In contrast to Like zinc finger nucleases and transcription activator-like effector nucleases, Clustered Regularly Interspaced Short Palindromic Repeat (CRISPR)-associated protein (Cas9) monomer possess innate nuclease activity which catalyzes double strand breaks leading to random knockout phenotypes via non-homologous end joining pathway. Therefore Cas9 requires a single guide RNA (sgRNA) to recognize its target site. The sgRNA is composed of two separately expressed RNAs including a CRISPR RNA (crRNA) and a trans-activating crRNA (tracrRNA), which are processed by endogenous bacterial machinery to yield the mature gRNA. The current CRISPR/Cas9 system employs a single chimeric sgRNA, which is a fusion of crRNA and tracrRNA. Currently used sgRNA typically contains a 17–20 nucleotide long variable region, which is complementary to the genomic target sequence.
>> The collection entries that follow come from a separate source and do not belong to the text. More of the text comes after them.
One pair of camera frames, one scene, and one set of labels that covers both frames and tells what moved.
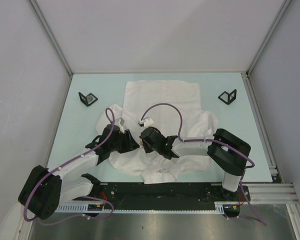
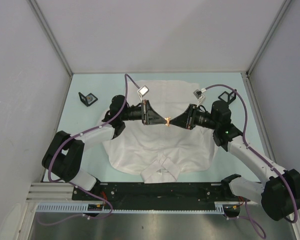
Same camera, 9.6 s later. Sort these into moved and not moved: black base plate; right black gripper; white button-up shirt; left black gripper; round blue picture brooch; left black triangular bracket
Moved: left black gripper; right black gripper
Not moved: white button-up shirt; left black triangular bracket; black base plate; round blue picture brooch
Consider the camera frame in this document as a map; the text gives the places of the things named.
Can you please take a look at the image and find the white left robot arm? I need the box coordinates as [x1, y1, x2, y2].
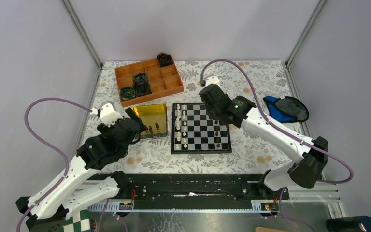
[15, 106, 146, 232]

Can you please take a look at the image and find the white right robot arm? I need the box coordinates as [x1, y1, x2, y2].
[199, 84, 328, 199]

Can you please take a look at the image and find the black white chess board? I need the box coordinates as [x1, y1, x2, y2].
[171, 103, 232, 155]

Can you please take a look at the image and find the row of white chess pieces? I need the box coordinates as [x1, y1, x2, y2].
[173, 104, 188, 151]

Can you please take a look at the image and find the floral patterned table mat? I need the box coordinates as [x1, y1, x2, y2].
[102, 61, 292, 174]

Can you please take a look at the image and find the gold metal tin tray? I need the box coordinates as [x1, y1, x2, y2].
[133, 104, 168, 139]

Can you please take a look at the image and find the orange compartment organizer tray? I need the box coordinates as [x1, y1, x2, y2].
[114, 58, 184, 107]

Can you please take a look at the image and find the black roll front tray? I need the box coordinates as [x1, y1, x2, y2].
[119, 87, 136, 101]

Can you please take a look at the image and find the blue black cloth pouch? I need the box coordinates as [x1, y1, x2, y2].
[263, 96, 310, 123]

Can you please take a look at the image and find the black roll at tray corner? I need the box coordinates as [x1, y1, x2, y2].
[156, 52, 174, 68]

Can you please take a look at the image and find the black roll in tray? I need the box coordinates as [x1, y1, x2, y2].
[133, 72, 151, 97]

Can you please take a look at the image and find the green white checkered mat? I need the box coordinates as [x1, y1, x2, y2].
[55, 209, 93, 232]

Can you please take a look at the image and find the dark cylinder bottom right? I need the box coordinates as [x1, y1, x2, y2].
[326, 216, 371, 232]

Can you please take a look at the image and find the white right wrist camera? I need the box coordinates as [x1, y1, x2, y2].
[201, 76, 220, 87]

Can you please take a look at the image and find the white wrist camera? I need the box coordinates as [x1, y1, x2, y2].
[90, 103, 123, 127]
[201, 76, 220, 87]

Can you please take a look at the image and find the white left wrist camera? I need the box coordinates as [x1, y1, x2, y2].
[90, 103, 123, 127]

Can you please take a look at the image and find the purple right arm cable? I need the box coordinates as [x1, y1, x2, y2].
[200, 59, 355, 231]

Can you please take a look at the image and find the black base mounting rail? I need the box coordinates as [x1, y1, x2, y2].
[91, 173, 290, 212]

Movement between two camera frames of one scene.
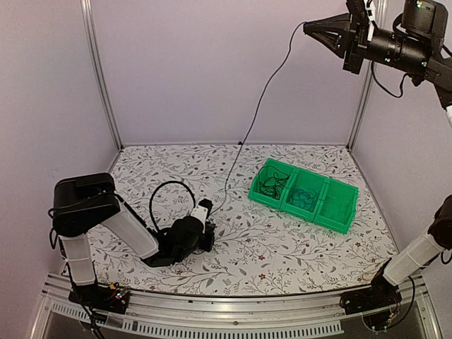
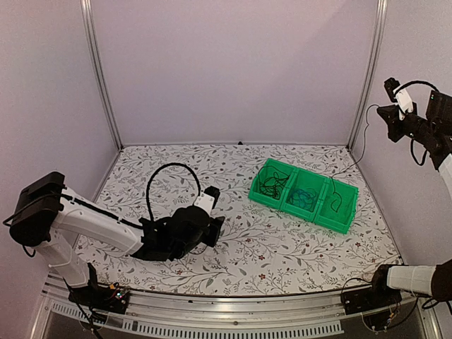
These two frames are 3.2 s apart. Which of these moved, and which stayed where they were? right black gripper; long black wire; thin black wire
Moved: long black wire; right black gripper
Stayed: thin black wire
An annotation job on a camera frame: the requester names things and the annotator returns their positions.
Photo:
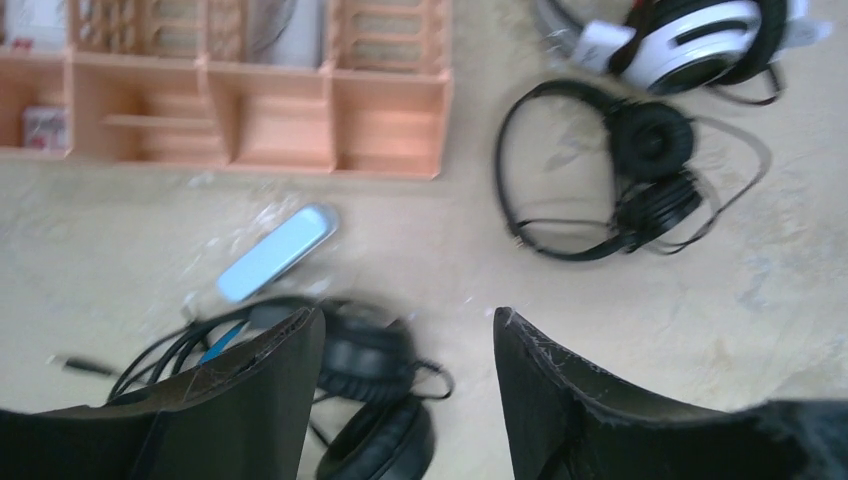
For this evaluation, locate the peach plastic file organizer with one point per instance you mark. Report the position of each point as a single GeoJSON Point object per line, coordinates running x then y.
{"type": "Point", "coordinates": [169, 83]}

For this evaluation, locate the clear plastic packaged item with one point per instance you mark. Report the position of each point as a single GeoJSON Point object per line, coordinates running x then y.
{"type": "Point", "coordinates": [286, 33]}

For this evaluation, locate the white and black headphones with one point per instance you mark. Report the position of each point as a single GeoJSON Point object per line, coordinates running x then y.
{"type": "Point", "coordinates": [671, 47]}

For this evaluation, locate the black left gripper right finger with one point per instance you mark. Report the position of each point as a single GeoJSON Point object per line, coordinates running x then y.
{"type": "Point", "coordinates": [568, 418]}

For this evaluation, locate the small black on-ear headphones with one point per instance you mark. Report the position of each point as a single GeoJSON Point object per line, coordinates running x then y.
{"type": "Point", "coordinates": [649, 144]}

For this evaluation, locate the light blue stapler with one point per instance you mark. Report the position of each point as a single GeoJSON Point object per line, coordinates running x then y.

A short region immediately 3’ to the target sequence known as protospacer adjacent motif has NGG sequence which is a major specificity determinant of Cas9. PAM: Protospacer-adjacent motif.

Figure 4. Venn diagram of transcription activator-like effector nucleases and Clustered Regularly Interspaced Short Palindromic Repeat.

The schematic Venn diagram shows potential differences and similarities between transcription activator-like effector nucleases (TALENs) and Clustered Regularly Interspaced Short Palindromic Repeat (CRISPR) systems. The gold standard to decipher the gene function is to selectively knockout or disrupt the gene expression and analyze the resulting phenotypes. Both TALENs and CRISPR are promising and powerful gene editing tools that allow complete loss-of-function reverse genetics approaches to study gene function. sgRNA: Single guide RNA; Cas9: Clustered Regularly Interspaced Short Palindromic Repeats associated protein 9.

Figure 5. Application of Clustered Regularly Interspaced Short Palindromic Repeat/Clustered Regularly Interspaced Short Palindromic Repeat Associated Systems to develop novel therapies for corneal diseases.

Corneal Delivery of Clustered Regularly Interspaced Short Palindromic Repeat/Clustered Regularly Interspaced Short Palindromic Repeat Associated System using recombinant adeno-associated virus, integrase deficient lentiviral vectors and nanovectors can be used to potentially target multiple corneal diseases especially Fuchs’ endothelial corneal dystrophy to develop novel disease models as well as innovative personalized gene and stem cell therapies. PAM: Protospacer adjacent motif. Cas9: Clustered Regularly Interspaced Short Palindromic Repeats associated protein 9.